* _About this exercise_:
I need the lines below from the one with "Two camera pictures" down to the one with "Practice. Place markers on the red" reproduced exactly, both ends included, and nothing else.

[Stored items]
'''
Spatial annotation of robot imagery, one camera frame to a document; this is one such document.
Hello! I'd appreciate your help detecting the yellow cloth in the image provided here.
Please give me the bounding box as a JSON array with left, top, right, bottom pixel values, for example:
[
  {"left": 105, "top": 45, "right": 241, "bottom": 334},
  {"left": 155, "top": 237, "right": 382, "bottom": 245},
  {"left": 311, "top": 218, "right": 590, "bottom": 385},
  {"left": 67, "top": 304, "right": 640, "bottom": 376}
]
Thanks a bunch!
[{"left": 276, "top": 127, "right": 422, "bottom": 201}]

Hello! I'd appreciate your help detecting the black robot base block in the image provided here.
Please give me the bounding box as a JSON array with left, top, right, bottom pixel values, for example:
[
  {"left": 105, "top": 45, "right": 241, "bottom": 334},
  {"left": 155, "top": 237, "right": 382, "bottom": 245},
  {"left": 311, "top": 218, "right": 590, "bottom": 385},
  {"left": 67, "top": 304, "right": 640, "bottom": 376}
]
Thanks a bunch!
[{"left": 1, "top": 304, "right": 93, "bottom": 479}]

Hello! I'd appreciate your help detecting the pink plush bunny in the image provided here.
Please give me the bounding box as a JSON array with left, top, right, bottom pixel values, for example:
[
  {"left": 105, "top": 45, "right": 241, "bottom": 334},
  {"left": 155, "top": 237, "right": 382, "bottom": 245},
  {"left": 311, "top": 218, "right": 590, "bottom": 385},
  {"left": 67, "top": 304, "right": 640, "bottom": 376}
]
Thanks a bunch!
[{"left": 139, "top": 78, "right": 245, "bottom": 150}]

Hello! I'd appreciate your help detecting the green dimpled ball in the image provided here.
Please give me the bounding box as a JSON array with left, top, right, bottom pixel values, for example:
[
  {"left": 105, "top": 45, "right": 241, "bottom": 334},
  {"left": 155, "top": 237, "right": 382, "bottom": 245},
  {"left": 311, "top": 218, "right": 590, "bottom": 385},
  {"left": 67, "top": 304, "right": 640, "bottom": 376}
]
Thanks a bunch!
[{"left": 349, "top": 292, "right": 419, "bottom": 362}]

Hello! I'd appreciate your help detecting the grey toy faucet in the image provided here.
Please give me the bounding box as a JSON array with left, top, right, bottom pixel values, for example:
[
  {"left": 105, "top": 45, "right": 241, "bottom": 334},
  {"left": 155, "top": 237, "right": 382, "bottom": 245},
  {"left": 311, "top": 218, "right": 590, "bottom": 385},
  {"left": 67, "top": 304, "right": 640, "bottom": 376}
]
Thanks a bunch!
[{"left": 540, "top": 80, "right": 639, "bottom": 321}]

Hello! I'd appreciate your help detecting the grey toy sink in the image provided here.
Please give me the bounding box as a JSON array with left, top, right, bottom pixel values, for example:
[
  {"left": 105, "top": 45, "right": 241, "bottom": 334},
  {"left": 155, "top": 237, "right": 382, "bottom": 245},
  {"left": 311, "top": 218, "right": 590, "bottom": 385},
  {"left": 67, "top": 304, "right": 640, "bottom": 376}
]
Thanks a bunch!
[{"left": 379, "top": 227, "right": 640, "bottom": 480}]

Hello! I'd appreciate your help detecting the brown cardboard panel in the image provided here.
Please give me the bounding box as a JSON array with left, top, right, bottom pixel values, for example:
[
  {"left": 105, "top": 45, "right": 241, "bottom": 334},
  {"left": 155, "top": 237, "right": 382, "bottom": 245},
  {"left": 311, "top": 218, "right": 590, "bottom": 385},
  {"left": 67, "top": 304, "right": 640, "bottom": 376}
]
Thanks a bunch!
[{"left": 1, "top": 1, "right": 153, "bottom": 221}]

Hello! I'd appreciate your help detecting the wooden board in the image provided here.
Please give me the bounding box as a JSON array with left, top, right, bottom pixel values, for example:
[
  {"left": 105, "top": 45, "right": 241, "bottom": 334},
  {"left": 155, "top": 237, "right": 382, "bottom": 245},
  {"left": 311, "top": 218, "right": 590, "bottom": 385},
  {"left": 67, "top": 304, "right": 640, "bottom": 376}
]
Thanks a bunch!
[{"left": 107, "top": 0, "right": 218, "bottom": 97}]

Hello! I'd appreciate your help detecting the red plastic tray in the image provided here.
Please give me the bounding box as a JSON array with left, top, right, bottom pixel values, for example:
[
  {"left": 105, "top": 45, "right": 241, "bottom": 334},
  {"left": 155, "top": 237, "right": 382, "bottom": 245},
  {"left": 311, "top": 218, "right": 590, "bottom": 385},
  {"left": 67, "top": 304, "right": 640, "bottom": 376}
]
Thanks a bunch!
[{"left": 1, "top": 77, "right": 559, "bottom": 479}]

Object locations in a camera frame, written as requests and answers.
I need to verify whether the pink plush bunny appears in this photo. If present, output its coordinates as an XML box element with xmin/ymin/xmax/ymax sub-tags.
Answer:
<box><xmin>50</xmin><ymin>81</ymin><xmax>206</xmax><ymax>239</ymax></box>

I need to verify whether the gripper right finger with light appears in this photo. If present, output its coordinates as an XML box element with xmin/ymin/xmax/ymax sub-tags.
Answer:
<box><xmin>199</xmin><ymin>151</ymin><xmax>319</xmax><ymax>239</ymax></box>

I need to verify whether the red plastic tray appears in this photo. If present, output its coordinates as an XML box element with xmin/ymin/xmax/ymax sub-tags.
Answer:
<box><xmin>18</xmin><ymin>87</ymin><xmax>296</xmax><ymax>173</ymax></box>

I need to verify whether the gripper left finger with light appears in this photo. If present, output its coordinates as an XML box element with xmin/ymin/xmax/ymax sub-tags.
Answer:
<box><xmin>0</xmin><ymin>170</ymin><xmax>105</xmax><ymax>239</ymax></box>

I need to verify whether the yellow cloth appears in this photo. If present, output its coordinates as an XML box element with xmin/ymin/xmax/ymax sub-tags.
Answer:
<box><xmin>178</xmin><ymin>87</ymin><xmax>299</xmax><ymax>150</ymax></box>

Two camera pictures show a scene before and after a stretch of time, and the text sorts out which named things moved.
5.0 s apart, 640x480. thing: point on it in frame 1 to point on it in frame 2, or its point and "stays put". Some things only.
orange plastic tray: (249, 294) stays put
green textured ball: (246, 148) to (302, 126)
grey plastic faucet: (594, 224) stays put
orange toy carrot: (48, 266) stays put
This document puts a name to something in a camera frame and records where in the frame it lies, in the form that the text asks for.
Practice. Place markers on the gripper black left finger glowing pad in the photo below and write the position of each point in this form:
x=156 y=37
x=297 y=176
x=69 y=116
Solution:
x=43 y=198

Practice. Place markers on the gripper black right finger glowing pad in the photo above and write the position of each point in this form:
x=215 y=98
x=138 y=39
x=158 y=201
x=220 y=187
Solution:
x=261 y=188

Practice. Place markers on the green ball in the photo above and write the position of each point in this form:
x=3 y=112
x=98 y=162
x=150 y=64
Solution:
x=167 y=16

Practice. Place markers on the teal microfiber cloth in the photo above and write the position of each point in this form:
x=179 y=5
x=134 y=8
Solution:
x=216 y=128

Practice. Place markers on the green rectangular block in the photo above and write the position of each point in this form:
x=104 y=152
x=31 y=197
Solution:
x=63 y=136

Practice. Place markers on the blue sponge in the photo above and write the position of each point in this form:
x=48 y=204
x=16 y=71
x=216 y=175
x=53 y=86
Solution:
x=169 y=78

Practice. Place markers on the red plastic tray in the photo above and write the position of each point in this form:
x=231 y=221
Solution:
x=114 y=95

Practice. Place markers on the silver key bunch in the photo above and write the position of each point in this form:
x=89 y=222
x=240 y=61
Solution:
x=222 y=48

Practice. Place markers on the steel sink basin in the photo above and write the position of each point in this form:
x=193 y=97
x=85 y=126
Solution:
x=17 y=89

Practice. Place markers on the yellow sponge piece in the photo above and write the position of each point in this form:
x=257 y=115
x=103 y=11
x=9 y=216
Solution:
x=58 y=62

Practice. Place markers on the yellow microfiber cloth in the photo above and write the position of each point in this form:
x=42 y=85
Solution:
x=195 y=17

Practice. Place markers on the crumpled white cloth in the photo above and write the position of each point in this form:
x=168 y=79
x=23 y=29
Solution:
'''
* _Solution to the exercise_:
Two camera pictures show a scene before and after a stretch of time, and the text sorts out which named things moved.
5.0 s apart, 640x480. thing: point on it in frame 1 to point on it in frame 2, or its point and "stays put". Some things only.
orange plastic tray: (249, 294) stays put
green textured ball: (246, 148) to (302, 126)
grey plastic faucet: (594, 224) stays put
orange toy carrot: (48, 266) stays put
This document puts a name to something in a camera frame and records where in the frame it lies, in the form that the text asks for.
Practice. Place markers on the gripper black left finger glowing pad in the photo below and write the position of each point in this form:
x=156 y=37
x=297 y=176
x=69 y=116
Solution:
x=43 y=198

Practice. Place markers on the gripper black right finger glowing pad in the photo above and write the position of each point in this form:
x=215 y=98
x=138 y=39
x=158 y=201
x=220 y=187
Solution:
x=261 y=188

Practice. Place markers on the green ball in the photo above and write the position of each point in this form:
x=3 y=112
x=98 y=162
x=150 y=64
Solution:
x=167 y=16

Practice. Place markers on the teal microfiber cloth in the photo above and write the position of each point in this form:
x=179 y=5
x=134 y=8
Solution:
x=216 y=128

Practice. Place markers on the green rectangular block in the photo above and write the position of each point in this form:
x=104 y=152
x=31 y=197
Solution:
x=63 y=136

Practice. Place markers on the blue sponge in the photo above and write the position of each point in this form:
x=48 y=204
x=16 y=71
x=216 y=175
x=53 y=86
Solution:
x=169 y=78

Practice. Place markers on the red plastic tray in the photo above and write the position of each point in this form:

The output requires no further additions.